→ ABOUT THIS TASK
What you produce should match the records exactly, line for line.

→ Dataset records

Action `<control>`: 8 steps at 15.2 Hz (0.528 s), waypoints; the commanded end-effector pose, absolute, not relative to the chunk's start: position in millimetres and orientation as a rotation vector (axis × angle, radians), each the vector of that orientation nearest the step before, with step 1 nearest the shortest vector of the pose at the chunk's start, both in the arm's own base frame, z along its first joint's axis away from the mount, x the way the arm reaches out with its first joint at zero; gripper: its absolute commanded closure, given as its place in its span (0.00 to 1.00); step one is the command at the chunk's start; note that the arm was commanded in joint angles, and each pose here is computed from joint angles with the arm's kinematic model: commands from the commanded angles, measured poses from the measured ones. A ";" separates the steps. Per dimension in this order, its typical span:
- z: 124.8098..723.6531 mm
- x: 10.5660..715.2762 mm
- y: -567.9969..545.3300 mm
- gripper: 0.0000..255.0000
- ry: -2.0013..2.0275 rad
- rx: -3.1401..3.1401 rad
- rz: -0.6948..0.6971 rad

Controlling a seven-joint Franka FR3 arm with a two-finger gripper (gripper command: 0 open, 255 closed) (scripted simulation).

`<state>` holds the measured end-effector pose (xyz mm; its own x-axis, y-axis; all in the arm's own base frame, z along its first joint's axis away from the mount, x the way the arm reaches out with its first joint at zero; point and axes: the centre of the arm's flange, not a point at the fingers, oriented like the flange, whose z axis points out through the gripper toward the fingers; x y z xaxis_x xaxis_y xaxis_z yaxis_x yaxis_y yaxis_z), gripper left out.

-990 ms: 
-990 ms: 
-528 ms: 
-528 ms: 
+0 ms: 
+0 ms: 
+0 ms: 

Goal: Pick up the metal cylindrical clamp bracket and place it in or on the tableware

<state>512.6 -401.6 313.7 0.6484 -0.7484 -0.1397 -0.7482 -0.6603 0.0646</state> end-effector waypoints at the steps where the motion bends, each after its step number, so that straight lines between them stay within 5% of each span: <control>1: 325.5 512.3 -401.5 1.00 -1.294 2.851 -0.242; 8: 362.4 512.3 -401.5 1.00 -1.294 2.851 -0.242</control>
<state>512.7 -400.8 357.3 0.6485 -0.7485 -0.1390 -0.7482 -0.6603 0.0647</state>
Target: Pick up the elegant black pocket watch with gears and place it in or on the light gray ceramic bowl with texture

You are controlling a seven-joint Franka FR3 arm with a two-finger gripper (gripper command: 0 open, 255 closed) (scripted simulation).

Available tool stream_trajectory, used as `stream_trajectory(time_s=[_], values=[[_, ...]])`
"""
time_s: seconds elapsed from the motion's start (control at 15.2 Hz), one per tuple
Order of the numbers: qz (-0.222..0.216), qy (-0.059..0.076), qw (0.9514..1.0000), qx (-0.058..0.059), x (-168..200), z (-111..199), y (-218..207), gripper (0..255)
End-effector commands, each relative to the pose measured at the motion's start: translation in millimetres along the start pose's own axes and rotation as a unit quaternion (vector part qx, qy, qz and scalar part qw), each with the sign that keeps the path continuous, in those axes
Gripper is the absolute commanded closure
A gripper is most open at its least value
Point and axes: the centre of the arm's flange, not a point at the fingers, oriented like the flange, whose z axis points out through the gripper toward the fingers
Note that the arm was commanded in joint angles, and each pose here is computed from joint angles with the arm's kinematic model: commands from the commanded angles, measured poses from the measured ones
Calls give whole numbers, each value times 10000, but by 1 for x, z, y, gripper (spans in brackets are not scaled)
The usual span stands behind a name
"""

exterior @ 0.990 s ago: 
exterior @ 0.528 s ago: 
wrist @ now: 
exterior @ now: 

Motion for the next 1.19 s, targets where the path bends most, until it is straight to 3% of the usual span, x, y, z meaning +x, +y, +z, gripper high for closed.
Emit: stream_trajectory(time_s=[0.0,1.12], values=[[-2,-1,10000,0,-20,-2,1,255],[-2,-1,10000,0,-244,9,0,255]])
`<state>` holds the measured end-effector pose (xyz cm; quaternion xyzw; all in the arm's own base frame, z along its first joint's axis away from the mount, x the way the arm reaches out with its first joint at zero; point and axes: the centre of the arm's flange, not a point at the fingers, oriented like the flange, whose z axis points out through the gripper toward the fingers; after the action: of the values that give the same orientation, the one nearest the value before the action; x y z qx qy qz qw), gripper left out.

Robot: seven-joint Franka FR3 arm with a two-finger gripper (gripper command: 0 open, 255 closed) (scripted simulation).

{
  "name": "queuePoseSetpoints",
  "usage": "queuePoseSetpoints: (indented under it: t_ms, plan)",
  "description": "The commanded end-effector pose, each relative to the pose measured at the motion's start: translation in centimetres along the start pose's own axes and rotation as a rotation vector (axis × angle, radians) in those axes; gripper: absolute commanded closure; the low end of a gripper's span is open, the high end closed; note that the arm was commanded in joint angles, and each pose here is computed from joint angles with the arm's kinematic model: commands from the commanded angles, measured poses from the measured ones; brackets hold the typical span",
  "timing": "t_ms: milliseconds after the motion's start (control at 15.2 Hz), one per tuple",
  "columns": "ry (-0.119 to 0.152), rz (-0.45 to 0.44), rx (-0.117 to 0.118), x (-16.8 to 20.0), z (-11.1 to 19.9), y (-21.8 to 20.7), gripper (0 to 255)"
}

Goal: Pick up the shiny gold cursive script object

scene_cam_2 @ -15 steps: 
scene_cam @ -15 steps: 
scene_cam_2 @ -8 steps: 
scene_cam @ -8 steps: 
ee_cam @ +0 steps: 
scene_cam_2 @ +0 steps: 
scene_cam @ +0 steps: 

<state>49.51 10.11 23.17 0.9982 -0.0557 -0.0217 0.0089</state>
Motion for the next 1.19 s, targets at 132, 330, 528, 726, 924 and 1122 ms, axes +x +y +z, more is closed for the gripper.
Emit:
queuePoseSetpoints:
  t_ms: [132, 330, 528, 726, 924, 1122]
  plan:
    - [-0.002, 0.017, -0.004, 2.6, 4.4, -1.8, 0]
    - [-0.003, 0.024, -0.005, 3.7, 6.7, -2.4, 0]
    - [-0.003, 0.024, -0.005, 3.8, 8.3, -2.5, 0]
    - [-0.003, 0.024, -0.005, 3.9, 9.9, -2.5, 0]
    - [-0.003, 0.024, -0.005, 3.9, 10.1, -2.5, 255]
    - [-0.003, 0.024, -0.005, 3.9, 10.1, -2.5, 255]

→ ANSWER FOR THIS EXERCISE
Action `<control>`: 8 steps at 15.2 Hz (0.528 s), waypoints; the commanded end-effector pose, absolute, not relative to the chunk's start: position in millimetres and orientation as a rotation vector (axis × angle, radians), each the vector of that orientation nearest the step before, with step 1 nearest the shortest vector of the pose at the chunk's start, both in the arm's own base frame, z along its first joint's axis away from the mount, x the way the arm reaches out with its first joint at zero; gripper: its absolute commanded closure, given as its place in its span (0.00 to 1.00); step one is the command at the chunk's start; note that the arm was commanded in joint angles, and each pose here is computed from joint angles with the arm's kinematic model: commands from the commanded angles, measured poses from the measured ones. A ";" separates the steps. Per dimension in this order, its typical span:
- z: 124.8098..723.6531 mm
- x: 10.5660..715.2762 mm
- y: -567.9969..545.3300 mm
- gripper: 0.0000..255.0000
- ry: -2.0013..2.0275 rad
- rx: -3.1401..3.1401 rad
- rz: -0.6948..0.6971 rad

Controlling a seven-joint Franka FR3 arm with a two-finger gripper (gripper command: 0 open, 255 closed) (scripted simulation).

`<state>` holds the measured end-effector pose (xyz mm; its own x-axis, y-axis; all in the arm's own base frame, z along its first joint's axis away from the mount, x the way the arm reaches out with its first joint at zero; point and axes: the centre of the arm's flange, not a point at the fingers, oriented like the flange, whose z axis points out through the gripper toward the fingers; x y z xaxis_x xaxis_y xaxis_z yaxis_x yaxis_y yaxis_z), gripper left out.

-990 ms: 
-990 ms: 
-528 ms: 
-528 ms: 
+0 ms: 
+0 ms: 
+0 ms: 

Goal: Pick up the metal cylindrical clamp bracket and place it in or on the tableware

<state>512.6 -401.6 313.7 0.6484 -0.7484 -0.1397 -0.7482 -0.6603 0.0646</state> end-effector waypoints at the steps where the motion bends, each after its step number, so that straight lines between them stay within 5% of each span: <control>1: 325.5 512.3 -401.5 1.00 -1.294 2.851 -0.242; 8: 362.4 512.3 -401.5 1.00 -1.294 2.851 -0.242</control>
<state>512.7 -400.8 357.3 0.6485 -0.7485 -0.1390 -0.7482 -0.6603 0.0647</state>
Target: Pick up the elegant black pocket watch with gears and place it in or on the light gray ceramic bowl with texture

You are controlling a seven-joint Franka FR3 arm with a two-finger gripper (gripper command: 0 open, 255 closed) (scripted simulation).

Available tool stream_trajectory, used as `stream_trajectory(time_s=[_], values=[[_, ...]])`
"""
time_s: seconds elapsed from the motion's start (control at 15.2 Hz), one per tuple
Order of the numbers: qz (-0.222..0.216), qy (-0.059..0.076), qw (0.9514..1.0000), qx (-0.058..0.059), x (-168..200), z (-111..199), y (-218..207), gripper (0..255)
End-effector commands, each relative to the pose measured at the motion's start: translation in millimetres along the start pose's own axes and rotation as a unit quaternion (vector part qx, qy, qz and scalar part qw), each with the sign that keeps the path continuous, in those axes
Gripper is the absolute commanded closure
A gripper is most open at its least value
Point and axes: the centre of the arm's flange, not a point at the fingers, oriented like the flange, whose z axis points out through the gripper toward the fingers
Note that the arm was commanded in joint angles, and each pose here is computed from joint angles with the arm's kinematic model: commands from the commanded angles, measured poses from the measured ones
Calls give whole numbers, each value times 10000, but by 1 for x, z, y, gripper (spans in brackets are not scaled)
The usual span stands behind a name
"""

exterior @ 0.990 s ago: 
exterior @ 0.528 s ago: 
wrist @ now: 
exterior @ now: 

Motion for the next 1.19 s, targets where the path bends most, until it is straight to 3% of the usual span, x, y, z meaning +x, +y, +z, gripper high for closed.
Emit: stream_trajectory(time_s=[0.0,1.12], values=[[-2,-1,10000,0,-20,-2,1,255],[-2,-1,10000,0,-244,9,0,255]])
`<state>` holds the measured end-effector pose (xyz cm; quaternion xyzw; all in the arm's own base frame, z along its first joint's axis away from the mount, x the way the arm reaches out with its first joint at zero; point and axes: the centre of the arm's flange, not a point at the fingers, oriented like the flange, whose z axis points out through the gripper toward the fingers; after the action: of the values that give the same orientation, the one nearest the value before the action; x y z qx qy qz qw), gripper left out.

Robot: seven-joint Franka FR3 arm with a two-finger gripper (gripper command: 0 open, 255 closed) (scripted simulation).

{
  "name": "queuePoseSetpoints",
  "usage": "queuePoseSetpoints: (indented under it: t_ms, plan)",
  "description": "The commanded end-effector pose, each relative to the pose measured at the motion's start: translation in centimetres along the start pose's own axes and rotation as a rotation vector (axis × angle, radians) in those axes; gripper: absolute commanded closure; the low end of a gripper's span is open, the high end closed; note that the arm was commanded in joint angles, and each pose here is computed from joint angles with the arm's kinematic model: commands from the commanded angles, measured poses from the measured ones; brackets hold the typical span",
  "timing": "t_ms: milliseconds after the motion's start (control at 15.2 Hz), one per tuple",
  "columns": "ry (-0.119 to 0.152), rz (-0.45 to 0.44), rx (-0.117 to 0.118), x (-16.8 to 20.0), z (-11.1 to 19.9), y (-21.8 to 20.7), gripper (0 to 255)"
}

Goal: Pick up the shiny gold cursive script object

scene_cam_2 @ -15 steps: 
scene_cam @ -15 steps: 
scene_cam_2 @ -8 steps: 
scene_cam @ -8 steps: 
ee_cam @ +0 steps: 
scene_cam_2 @ +0 steps: 
scene_cam @ +0 steps: 

<state>49.51 10.11 23.17 0.9982 -0.0557 -0.0217 0.0089</state>
Motion for the next 1.19 s, targets at 132, 330, 528, 726, 924 and 1122 ms, axes +x +y +z, more is closed for the gripper.
Emit:
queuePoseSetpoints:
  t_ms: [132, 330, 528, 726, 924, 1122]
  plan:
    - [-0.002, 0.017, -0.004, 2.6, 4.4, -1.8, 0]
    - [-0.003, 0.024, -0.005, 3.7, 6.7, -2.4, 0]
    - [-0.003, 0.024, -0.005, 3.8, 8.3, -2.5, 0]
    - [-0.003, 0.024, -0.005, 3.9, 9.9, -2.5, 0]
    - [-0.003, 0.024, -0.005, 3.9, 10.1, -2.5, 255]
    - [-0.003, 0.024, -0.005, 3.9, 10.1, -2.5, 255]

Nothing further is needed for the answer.